Inmates in a dormitory at Staton Correctional Facility Wednesday, Sept. 4, 2013, in Elmore, Ala. (JULIE BENNETT)
Posted by AL.COM, Written By Mike Cason | [email protected]
The Alabama Department of Corrections has requested funding for a 20 percent increase in pay for security staff and to hire 500 more correctional officers, Commissioner Jeff Dunn told legislators at a budget hearing today.
The numbers are available on this spreadsheet.
Dunn said the ADOC is requesting a $42 million increase in its appropriation from the state General Fund, from $477 million to $519 million for the next fiscal year, which starts Oct. 1.
Most of that increase, $26 million, will be to pay for the additional officers and higher pay for officers.
Alabama’s prisons have been overcrowded and understaffed for years. Some prisons have less than half the officers they need, Dunn said.
“Although our recruiting efforts have increased, we still are down to 50 percent or lower staffing levels in many of our major facilities,” Dunn told legislators at today’s hearing. “And there is a direct correlation between the shortage of officers in our prisons and the increase in violence.”
Dunn said the level of violence is “unacceptably high.”
Dunn had told the Legislature’s contract review committee in December that the ADOC would ask the Legislature for better compensation for correctional officers to help in recruiting and retention.
The ADOC is under a federal court order to beef up its security staff, as well as mental health care. U.S. District Judge Myron Thompson ruled in 2017 that mental health care in state prisons failed to meet constitutional standards and cited a shortage of officers as a key factor.
Dunn said the federal court order incorporates the staffing recommendations of a firm the ADOC hired to assess its needs. It calls for an additional 1,800 to 2,000 officers, Dunn said.
Starting pay for a correctional officer is about $30,000.
The budget spreadsheet shows that the increased staff would allow ADOC to reduce overtime costs by $6 million next year.
Budget hearings started on Tuesday and conclude today. Lawmakers are preparing for the legislative session that starts March 5.
Besides the prison system, the Alabama Medicaid Agency is scheduled to appear today, along with the Department of Human Resources, the Alabama Law Enforcement Agency, the Department of Senior Services and the Department of Public Health.
Dunn said the ADOC’s most urgent need is to hire more correctional officers. He said improving health care for inmates and replacing aging prisons are the other two main components in fixing what he called a generational problem with state prisons.
The Legislature boosted prison funding last year, partly to pay for expanded mental health care. The ADOC’s budget request calls for hiring 20 additional medical and mental health employees.
In 2016 and 2017, lawmakers rejected plans proposed under former Gov. Robert Bentley to build several regional prisons and close most existing facilities. Those plans would have required the state to borrow about $800 million through a bond issue.
Under Gov. Kay Ivey, the ADOC is still pursuing plans for new prisons, but possibly with a different approach.

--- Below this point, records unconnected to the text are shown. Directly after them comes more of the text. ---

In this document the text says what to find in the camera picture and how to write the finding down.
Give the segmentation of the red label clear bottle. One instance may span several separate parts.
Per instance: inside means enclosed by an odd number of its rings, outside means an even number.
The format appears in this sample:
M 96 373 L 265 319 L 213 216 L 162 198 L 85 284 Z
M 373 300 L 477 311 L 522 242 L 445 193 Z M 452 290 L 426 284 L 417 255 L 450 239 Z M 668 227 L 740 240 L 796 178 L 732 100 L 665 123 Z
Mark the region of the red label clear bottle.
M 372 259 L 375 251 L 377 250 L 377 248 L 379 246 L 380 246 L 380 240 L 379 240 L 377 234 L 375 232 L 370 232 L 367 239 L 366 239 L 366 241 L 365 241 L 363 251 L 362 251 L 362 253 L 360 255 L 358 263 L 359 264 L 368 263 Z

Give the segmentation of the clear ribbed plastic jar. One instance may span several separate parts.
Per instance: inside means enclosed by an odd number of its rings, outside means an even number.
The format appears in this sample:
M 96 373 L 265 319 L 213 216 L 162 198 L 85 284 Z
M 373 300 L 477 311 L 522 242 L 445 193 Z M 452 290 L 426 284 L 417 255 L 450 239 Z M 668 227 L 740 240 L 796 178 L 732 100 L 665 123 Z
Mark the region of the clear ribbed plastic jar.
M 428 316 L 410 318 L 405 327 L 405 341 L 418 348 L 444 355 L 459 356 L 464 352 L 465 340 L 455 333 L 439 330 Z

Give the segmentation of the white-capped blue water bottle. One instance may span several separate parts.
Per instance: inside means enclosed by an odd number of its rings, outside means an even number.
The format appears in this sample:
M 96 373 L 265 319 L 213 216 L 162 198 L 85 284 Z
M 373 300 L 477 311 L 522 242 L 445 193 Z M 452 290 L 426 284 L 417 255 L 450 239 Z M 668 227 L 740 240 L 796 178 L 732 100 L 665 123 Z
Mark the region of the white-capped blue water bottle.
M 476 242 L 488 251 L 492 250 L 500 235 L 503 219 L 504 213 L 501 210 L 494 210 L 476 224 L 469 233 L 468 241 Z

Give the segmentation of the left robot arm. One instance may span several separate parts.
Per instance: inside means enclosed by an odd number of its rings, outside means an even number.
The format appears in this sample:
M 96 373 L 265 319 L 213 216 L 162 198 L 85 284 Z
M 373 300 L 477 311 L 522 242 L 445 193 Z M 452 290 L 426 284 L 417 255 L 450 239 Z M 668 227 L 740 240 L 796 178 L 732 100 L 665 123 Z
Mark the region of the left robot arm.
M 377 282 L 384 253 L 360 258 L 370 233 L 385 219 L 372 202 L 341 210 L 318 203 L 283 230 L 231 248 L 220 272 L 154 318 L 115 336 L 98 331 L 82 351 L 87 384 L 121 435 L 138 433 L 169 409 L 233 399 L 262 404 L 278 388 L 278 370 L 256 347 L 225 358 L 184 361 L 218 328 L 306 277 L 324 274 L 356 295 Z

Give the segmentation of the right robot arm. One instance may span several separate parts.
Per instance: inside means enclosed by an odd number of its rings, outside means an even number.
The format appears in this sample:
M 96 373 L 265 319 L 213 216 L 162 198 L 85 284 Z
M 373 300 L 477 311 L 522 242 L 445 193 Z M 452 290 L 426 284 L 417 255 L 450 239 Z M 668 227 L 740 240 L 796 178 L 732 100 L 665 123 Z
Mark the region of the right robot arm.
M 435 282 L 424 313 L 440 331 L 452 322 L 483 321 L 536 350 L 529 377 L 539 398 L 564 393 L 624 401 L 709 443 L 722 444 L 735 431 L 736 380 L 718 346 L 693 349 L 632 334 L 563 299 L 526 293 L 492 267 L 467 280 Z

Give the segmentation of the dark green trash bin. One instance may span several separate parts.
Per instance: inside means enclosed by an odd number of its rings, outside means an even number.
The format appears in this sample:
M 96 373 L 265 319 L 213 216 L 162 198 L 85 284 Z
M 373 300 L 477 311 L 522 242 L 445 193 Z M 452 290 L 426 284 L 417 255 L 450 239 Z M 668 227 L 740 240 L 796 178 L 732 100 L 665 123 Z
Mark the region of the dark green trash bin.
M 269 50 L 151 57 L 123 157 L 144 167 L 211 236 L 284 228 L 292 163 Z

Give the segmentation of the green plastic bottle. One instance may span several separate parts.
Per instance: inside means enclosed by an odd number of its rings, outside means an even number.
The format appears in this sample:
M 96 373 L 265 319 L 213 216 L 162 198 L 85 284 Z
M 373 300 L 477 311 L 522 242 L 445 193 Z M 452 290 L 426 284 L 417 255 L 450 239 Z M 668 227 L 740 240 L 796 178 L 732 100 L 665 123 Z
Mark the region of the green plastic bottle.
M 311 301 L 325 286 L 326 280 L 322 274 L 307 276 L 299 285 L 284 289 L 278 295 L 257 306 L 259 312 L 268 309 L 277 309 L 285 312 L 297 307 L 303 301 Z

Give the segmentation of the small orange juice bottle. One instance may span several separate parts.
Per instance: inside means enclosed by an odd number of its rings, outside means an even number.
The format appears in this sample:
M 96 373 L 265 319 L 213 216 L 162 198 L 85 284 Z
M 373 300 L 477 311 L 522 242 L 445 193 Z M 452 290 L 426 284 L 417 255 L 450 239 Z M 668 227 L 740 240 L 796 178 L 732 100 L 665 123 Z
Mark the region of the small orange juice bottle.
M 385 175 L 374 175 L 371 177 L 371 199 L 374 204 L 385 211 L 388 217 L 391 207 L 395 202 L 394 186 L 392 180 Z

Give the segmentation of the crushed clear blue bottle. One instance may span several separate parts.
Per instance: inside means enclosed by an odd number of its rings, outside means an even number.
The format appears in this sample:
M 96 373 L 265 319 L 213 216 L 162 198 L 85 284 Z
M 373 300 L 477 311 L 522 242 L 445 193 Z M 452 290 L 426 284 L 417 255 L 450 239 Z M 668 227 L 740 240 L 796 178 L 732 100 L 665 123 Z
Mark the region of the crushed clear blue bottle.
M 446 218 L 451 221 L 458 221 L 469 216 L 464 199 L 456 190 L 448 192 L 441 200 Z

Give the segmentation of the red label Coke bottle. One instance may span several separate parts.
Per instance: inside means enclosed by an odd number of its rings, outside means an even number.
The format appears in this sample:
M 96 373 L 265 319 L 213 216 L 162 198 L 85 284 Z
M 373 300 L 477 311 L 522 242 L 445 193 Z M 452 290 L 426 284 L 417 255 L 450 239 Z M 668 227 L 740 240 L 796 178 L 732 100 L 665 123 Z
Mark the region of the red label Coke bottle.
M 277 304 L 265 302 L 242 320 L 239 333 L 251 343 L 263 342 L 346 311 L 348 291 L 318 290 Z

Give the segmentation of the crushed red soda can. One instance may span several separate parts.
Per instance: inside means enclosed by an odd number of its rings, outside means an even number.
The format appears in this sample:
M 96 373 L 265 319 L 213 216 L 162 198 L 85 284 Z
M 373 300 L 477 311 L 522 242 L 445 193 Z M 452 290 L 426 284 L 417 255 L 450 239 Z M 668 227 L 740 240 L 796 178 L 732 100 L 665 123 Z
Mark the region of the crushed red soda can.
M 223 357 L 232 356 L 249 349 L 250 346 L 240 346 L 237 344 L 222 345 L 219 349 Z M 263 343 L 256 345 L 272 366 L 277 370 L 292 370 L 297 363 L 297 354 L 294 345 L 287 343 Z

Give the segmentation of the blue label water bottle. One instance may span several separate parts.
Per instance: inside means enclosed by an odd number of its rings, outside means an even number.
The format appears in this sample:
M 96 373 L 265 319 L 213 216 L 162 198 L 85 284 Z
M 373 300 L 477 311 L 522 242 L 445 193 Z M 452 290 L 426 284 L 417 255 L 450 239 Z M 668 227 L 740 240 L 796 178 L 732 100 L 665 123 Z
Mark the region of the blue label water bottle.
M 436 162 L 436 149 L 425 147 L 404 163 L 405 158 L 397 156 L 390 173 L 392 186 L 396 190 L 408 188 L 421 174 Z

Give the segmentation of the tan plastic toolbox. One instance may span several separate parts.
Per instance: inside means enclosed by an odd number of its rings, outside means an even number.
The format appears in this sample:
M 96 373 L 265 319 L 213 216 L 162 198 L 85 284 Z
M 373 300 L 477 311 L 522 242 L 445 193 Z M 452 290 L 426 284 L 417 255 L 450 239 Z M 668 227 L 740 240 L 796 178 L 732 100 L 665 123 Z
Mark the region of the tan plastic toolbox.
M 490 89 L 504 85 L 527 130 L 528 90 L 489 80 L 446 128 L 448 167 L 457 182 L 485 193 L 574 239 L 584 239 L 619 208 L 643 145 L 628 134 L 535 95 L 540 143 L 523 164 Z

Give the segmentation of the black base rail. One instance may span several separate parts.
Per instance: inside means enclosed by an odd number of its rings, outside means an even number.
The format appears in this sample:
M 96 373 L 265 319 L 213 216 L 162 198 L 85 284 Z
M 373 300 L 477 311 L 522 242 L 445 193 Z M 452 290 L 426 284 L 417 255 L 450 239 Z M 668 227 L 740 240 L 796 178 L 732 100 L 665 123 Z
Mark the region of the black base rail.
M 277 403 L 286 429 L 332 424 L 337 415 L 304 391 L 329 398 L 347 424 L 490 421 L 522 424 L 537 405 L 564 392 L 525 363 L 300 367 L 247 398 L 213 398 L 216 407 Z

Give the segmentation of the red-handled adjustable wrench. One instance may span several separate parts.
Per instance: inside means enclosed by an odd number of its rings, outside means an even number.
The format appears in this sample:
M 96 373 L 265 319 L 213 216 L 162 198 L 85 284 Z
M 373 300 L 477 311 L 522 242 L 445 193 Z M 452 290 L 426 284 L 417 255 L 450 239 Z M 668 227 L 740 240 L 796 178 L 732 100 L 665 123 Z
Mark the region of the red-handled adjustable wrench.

One plan under consideration is entering an agreement with private firms that would build three men’s prisons and lease them to the state, which would operate them.
The ADOC has hired Hoar Program Management under an $11.5 million contract that includes preparing the architectural and engineering design work needed to request proposals if the Ivey administration decides to build the prisons.
Rep. Napoleon Bracy, D-Mobile, asked Dunn today if the Legislature was being cut out of the process.
Dunn said the Legislature’s assistance in addressing the staffing issue was vital. Dunn said Ivey asked the ADOC to gather information for the governor to consider on how to proceed on prison construction.
“The issue on the infrastructure is one that the governor has asked me to present options,” Dunn said. “So, we have done that and we are working through that process.”
Dunn said it would cost about $750 million to make needed repairs and renovations to existing prisons and that some facilities have outlived their usefulness.
“What we are doing right now is going through the process to obtain the required architectural design and engineering criteria needed to be able to take the next step.”
Dunn was also asked about $4.7 million the Legislature appropriated previously for the ADOC to enter negotiations about the possible purchase of a private prison in Perry County. Dunn said the state Finance Department handled those negotiations. He said no agreement could be reached and he was not aware of any ongoing negotiations. Dunn said the owner wanted $15 million for the prison, which is not in use.
Sen. Cam Ward, R-Alabaster, said the prison’s location would present problems in lack of access to health care for inmates and recruiting staff to run it.